Give the listing again exactly, omitting its images.

BEGIN Data provided

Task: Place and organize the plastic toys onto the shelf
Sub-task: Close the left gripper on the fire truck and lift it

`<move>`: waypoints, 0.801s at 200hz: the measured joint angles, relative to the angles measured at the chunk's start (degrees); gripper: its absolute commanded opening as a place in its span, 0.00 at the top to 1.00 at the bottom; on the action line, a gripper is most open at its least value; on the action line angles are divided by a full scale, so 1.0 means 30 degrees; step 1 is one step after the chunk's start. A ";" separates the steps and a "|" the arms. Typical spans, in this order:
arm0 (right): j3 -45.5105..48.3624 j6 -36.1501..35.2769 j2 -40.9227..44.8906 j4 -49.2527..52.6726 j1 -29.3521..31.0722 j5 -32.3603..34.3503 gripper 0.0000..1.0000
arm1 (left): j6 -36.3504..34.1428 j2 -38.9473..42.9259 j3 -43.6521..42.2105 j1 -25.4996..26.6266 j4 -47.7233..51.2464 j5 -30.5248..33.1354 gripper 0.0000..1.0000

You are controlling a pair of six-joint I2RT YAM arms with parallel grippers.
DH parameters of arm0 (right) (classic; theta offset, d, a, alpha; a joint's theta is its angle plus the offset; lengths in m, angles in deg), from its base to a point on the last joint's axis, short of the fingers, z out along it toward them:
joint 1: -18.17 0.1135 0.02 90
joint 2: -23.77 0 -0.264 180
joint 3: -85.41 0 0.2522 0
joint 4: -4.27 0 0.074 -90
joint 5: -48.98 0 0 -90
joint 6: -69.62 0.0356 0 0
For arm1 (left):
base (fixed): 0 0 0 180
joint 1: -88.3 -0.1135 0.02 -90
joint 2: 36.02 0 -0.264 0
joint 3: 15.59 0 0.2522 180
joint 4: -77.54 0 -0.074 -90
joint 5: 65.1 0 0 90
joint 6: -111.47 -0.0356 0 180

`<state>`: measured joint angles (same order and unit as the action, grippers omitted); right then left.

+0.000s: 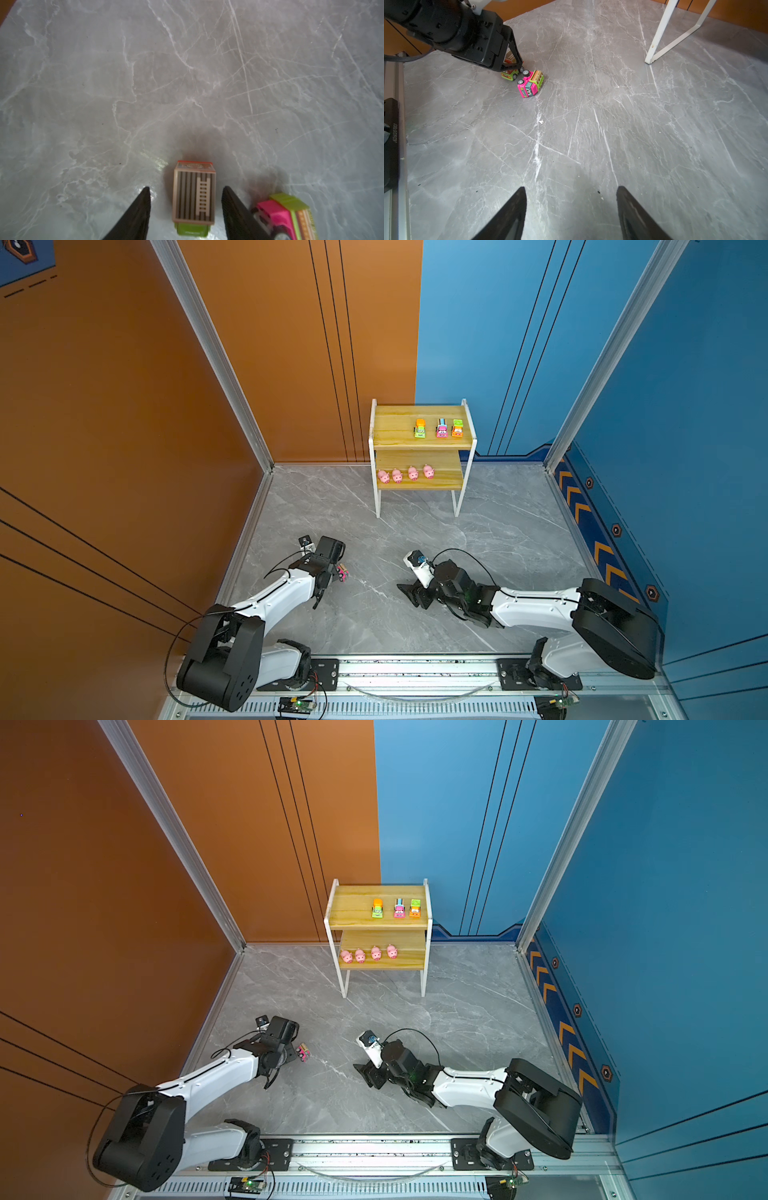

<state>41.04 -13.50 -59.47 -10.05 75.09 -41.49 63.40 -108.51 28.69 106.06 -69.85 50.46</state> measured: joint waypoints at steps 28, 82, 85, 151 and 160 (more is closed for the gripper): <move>0.0000 0.0051 -0.0109 -0.0066 0.0000 -0.0015 0.31 | -0.0029 0.0051 -0.0750 0.0291 -0.1479 0.0474 0.47; 0.0000 0.0226 -0.0663 -0.0233 0.0007 -0.0299 0.31 | 0.0066 0.0466 -0.1100 0.0503 -0.3104 0.1005 0.50; 0.0000 0.0226 -0.0670 -0.0240 0.0007 -0.0299 0.31 | 0.0073 0.0466 -0.1107 0.0503 -0.3133 0.1005 0.50; 0.0000 0.0233 -0.0692 -0.0379 0.0007 -0.0357 0.31 | 0.0976 -0.0131 -0.1435 0.0503 -0.3585 0.1005 0.66; 0.0000 0.0233 -0.0692 -0.0379 0.0007 -0.0357 0.31 | 0.1078 -0.0138 -0.1435 0.0495 -0.3665 0.0998 0.69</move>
<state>41.04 -12.80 -61.54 -11.18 75.12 -42.56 66.64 -108.92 24.39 107.55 -80.85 53.45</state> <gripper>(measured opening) 0.688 0.348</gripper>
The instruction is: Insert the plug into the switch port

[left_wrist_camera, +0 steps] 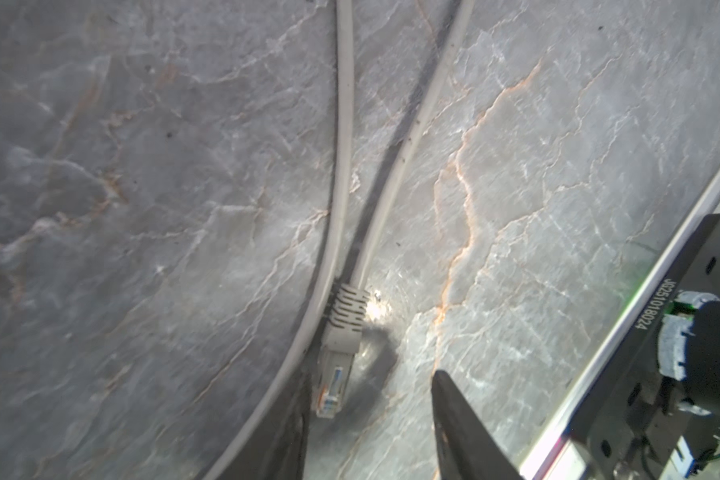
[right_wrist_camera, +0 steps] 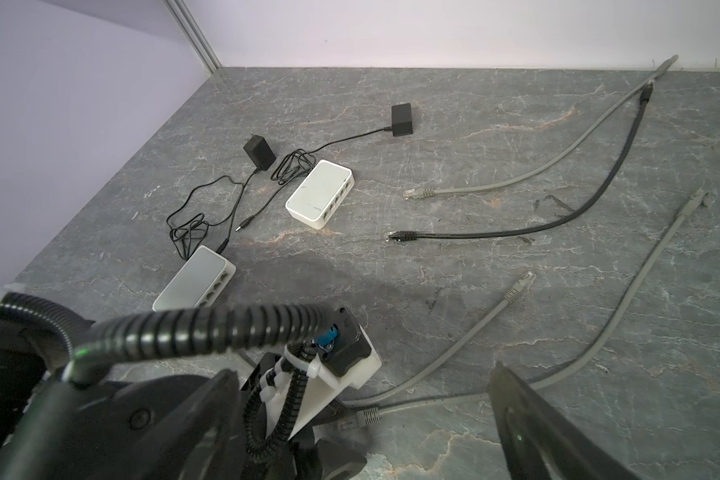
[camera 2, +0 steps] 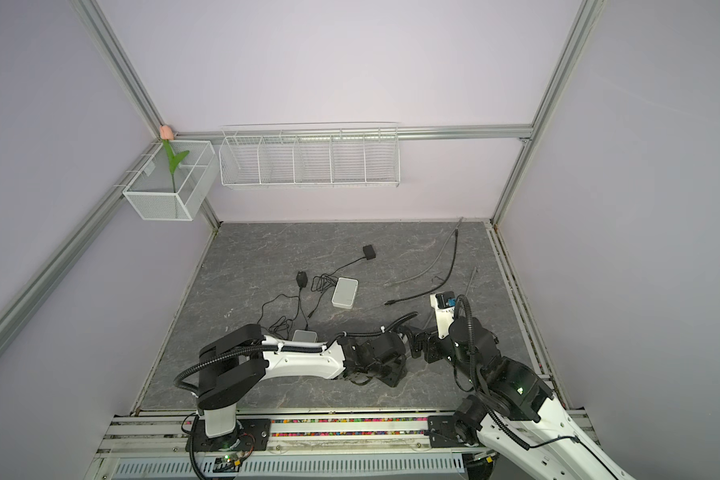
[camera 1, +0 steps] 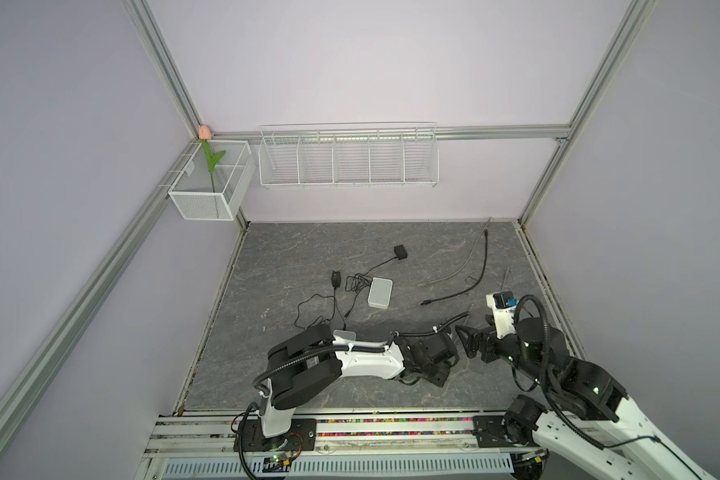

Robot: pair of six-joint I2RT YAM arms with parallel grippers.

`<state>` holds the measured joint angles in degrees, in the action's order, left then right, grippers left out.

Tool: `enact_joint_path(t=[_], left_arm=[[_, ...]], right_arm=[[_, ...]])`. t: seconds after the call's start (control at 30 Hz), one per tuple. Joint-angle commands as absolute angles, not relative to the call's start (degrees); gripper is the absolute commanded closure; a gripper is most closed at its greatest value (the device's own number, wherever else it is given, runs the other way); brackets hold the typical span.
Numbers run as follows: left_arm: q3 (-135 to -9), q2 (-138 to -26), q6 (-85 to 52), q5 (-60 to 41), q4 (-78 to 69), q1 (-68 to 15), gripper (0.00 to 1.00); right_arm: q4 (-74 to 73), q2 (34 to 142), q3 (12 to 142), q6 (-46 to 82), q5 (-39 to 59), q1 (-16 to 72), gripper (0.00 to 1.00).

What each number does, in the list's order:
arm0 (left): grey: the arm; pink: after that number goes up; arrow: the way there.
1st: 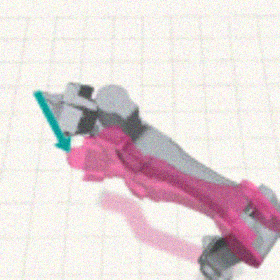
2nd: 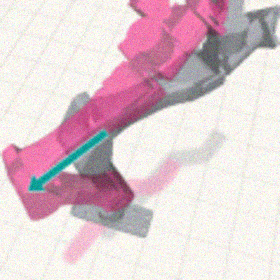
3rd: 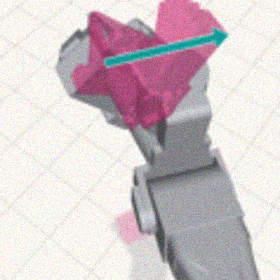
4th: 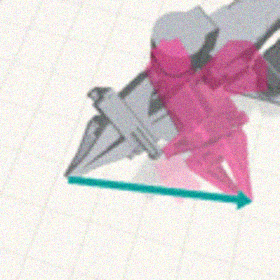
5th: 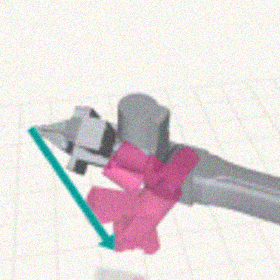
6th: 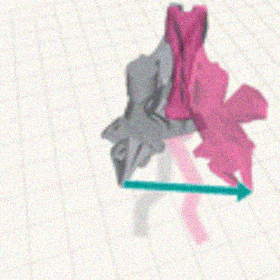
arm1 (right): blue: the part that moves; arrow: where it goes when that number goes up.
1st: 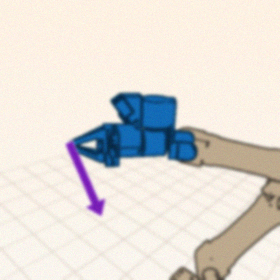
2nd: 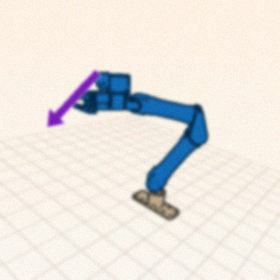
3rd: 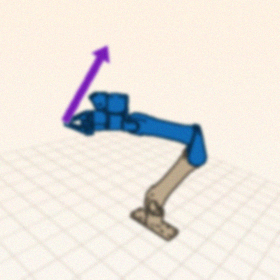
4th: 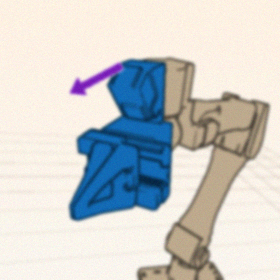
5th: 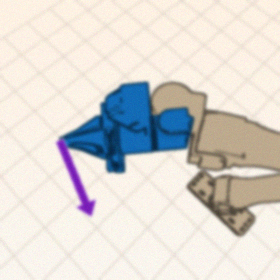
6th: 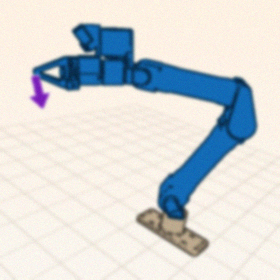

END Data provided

» Solution to the exercise:
Task: Place and organize the plastic toys onto the shelf
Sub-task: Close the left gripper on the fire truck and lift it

`<move>`: waypoints, 0.801s at 200hz: the measured joint angles, relative to the angles measured at the chunk's start (degrees); gripper: its absolute commanded opening as a place in its span, 0.00 at the top to 1.00 at the bottom; on the action line, a gripper is most open at its least value; on the action line angles are divided by a full scale, so 1.0 means 30 degrees; step 1 is one step after the chunk's start. A ";" separates the steps and a "|" the arms. Typical spans, in this order:
arm0 (right): j3 -45.5105..48.3624 j6 -36.1501..35.2769 j2 -40.9227..44.8906 j4 -49.2527..52.6726 j1 -29.3521..31.0722 j5 -32.3603..34.3503 gripper 0.0000..1.0000
arm1 (left): j6 -36.3504..34.1428 j2 -38.9473..42.9259 j3 -43.6521..42.2105 j1 -25.4996..26.6266 j4 -47.7233..51.2464 j5 -30.5248..33.1354 gripper 0.0000..1.0000

You are controlling a pair of six-joint I2RT YAM arms with parallel grippers.
DH parameters of arm0 (right) (classic; theta offset, d, a, alpha; a joint's theta is its angle plus the offset; lengths in m, angles in deg), from its base to a point on the last joint's axis, short of the fingers, z out along it toward them:
joint 1: -18.17 0.1135 0.02 90
joint 2: -23.77 0 -0.264 180
joint 3: -85.41 0 0.2522 0
joint 4: -4.27 0 0.074 -90
joint 5: -48.98 0 0 -90
joint 6: -69.62 0.0356 0 0
For arm1 (left):
base (fixed): 0 0 0 180
joint 1: -88.3 -0.1135 0.02 -90
joint 2: 36.02 0 -0.264 0
joint 3: 15.59 0 0.2522 180
joint 4: -77.54 0 -0.074 -90
joint 5: 65.1 0 0 90
joint 6: -111.47 -0.0356 0 180

`<state>`: measured joint angles (same order and unit as the action, grippers omitted); right then left.

+0.000s: 

<state>41.04 -13.50 -59.47 -10.05 75.09 -41.49 63.40 -108.51 28.69 106.06 -69.85 50.46</state> measured: joint waypoints at steps 28, 82, 85, 151 and 160 (more is closed for the gripper): <move>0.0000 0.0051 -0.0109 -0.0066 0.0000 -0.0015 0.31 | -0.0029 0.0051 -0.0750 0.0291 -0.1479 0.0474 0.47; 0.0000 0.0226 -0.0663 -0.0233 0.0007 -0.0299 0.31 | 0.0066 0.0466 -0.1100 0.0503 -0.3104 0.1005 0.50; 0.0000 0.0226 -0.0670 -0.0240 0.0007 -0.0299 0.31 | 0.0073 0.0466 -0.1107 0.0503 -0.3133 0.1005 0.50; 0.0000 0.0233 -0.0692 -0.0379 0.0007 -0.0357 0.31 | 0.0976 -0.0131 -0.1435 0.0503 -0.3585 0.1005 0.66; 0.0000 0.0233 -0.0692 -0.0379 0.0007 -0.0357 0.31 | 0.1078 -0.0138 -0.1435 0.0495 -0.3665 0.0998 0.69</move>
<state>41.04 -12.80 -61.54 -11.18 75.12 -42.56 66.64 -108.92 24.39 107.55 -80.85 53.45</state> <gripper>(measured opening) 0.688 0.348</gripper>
The instruction is: Insert the plug into the switch port

[left_wrist_camera, +0 steps] 
[right_wrist_camera, +0 steps] 
[camera 2, +0 steps] 
[camera 1, +0 steps] 

Robot: pair of six-joint I2RT YAM arms with parallel grippers.

`<state>` holds the measured joint angles in degrees, in the action's order, left then right, grippers left out.

Tool: `enact_joint_path(t=[_], left_arm=[[_, ...]], right_arm=[[_, ...]])`. t: seconds after the call's start (control at 30 Hz), one per tuple. Joint-angle commands as absolute angles, not relative to the call's start (degrees); gripper is the absolute commanded closure; a gripper is most closed at its greatest value (the device's own number, wherever else it is given, runs the other way); brackets hold the typical span.
Numbers run as follows: left_arm: q3 (-135 to -9), q2 (-138 to -26), q6 (-85 to 52), q5 (-60 to 41), q4 (-78 to 69), q1 (-68 to 15), gripper (0.00 to 1.00); right_arm: q4 (-74 to 73), q2 (34 to 142), q3 (12 to 142), q6 (-46 to 82), q5 (-39 to 59), q1 (-16 to 72), gripper (0.00 to 1.00).

What each number does, in the list's order:
arm0 (left): grey: the arm; pink: after that number goes up; arrow: the way there.
1st: 
2nd: 
3rd: 
4th: 
5th: 
6th: 
arm1 (right): blue: the part that moves; arrow: where it goes when that number goes up.
1st: 
2nd: 
3rd: 
4th: 
5th: 
6th: 

This output has been given in full.